The children of the police.

She saw razor blades and hypodermics in a bucket under a cart where her mother was buying apples. Zou Lei went up to the snake and touched it, the smooth, beaded surface slipping under her fingers.

You cannot ask for the things of this life, her mother said.

They went back to where they lived in a stinking concrete room next to a latrine, lay down in the same bed and couldn’t sleep. She was going to learn to march. She was going to practice in the field.

In the night, she woke up. The bare bulb was on and her mother was turning in circles. She was chanting into her hands, her hair undone and swinging out, almost touching the wall. Zou Lei watched her mother spin, get dizzy and stagger. I’m on my horse. I’m in the larches. Zou Lei tried to get her back in bed. She claimed to have seen a stag. Zou Lei reached for the switch. They’ll charge us for the light.

I went a thousand miles, her mother said. I should be weary, but I’m not.

She got back in bed, fending off her daughter with her thick strong hand.

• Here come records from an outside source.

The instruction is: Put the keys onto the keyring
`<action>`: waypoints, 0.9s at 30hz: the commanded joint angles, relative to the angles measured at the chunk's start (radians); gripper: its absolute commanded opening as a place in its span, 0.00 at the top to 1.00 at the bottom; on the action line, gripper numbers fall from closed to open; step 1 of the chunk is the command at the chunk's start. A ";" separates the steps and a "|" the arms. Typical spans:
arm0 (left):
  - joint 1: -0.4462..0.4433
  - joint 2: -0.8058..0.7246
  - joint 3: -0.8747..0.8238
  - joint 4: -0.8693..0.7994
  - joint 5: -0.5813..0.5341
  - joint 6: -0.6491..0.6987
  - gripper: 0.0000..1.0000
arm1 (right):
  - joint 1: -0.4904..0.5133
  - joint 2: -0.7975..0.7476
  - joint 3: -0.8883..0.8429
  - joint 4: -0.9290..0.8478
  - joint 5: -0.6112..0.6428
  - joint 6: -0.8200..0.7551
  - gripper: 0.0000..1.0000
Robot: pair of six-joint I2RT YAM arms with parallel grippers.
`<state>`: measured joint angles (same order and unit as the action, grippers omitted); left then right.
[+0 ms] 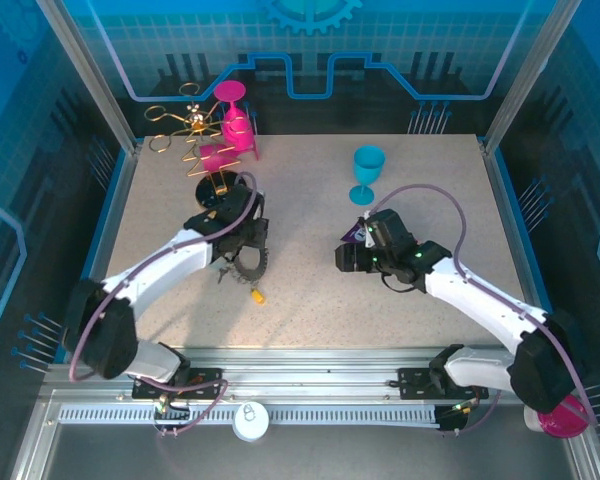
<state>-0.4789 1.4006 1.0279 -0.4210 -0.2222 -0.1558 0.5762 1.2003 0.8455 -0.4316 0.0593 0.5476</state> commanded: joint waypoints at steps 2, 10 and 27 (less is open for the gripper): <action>-0.007 -0.137 -0.083 0.161 0.269 0.306 1.00 | -0.050 -0.086 0.063 -0.046 -0.041 -0.153 0.23; -0.007 -0.242 -0.131 0.286 0.665 0.619 1.00 | -0.075 -0.207 0.118 -0.022 -0.219 -0.623 0.25; -0.007 -0.149 -0.019 0.231 1.098 0.926 1.00 | -0.024 -0.122 0.127 0.025 -0.643 -1.125 0.57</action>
<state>-0.4808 1.2453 0.9535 -0.1822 0.7624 0.6922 0.5323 1.0542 0.9382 -0.4271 -0.5285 -0.5205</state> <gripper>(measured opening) 0.051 0.439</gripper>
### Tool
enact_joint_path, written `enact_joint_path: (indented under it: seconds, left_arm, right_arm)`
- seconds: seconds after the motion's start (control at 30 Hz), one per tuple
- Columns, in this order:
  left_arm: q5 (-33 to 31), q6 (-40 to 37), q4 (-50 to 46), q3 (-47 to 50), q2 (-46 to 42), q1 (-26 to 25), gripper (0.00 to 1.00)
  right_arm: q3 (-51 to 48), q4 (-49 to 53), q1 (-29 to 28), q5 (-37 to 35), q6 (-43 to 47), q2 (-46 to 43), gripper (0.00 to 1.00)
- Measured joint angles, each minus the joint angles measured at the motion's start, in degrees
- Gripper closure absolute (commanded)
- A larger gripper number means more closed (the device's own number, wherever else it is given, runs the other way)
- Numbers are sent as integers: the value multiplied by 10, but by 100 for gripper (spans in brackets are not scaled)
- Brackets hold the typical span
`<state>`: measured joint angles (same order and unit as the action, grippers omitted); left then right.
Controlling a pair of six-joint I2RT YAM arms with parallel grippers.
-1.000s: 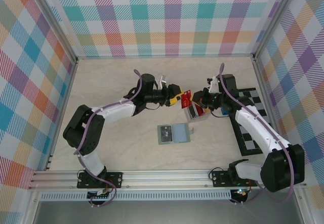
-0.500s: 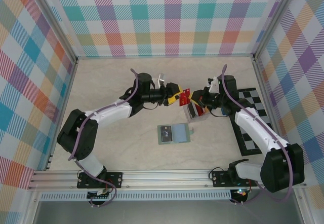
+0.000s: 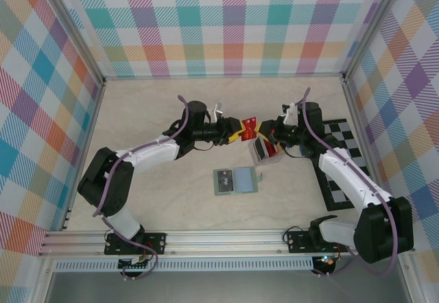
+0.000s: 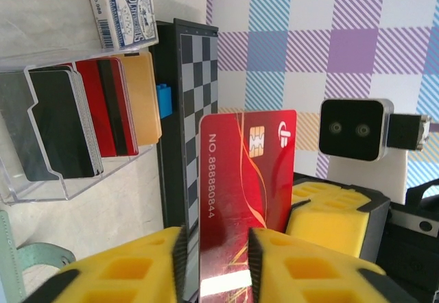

They went to court. It had a brown carpet. Someone told her to stand your ass up. A white woman in a pinstriped skirt with a manila folder said, The people have no objection. No one told her why. Later, they just told her she was leaving. Pick your things up there, the deputy pointed. A paper bag with her jeans in it sat on the counter. She took her clothes and changed under the fluorescent light, not counting her money until she got outside. They buzzed the glass door open and she went out past the bulletin boards, the thumb-tacked notice that said To See Your Prisoner in four different languages, and out towards the open space of the small city—it was seven in the morning—the train tracks, barbed wire, and the water.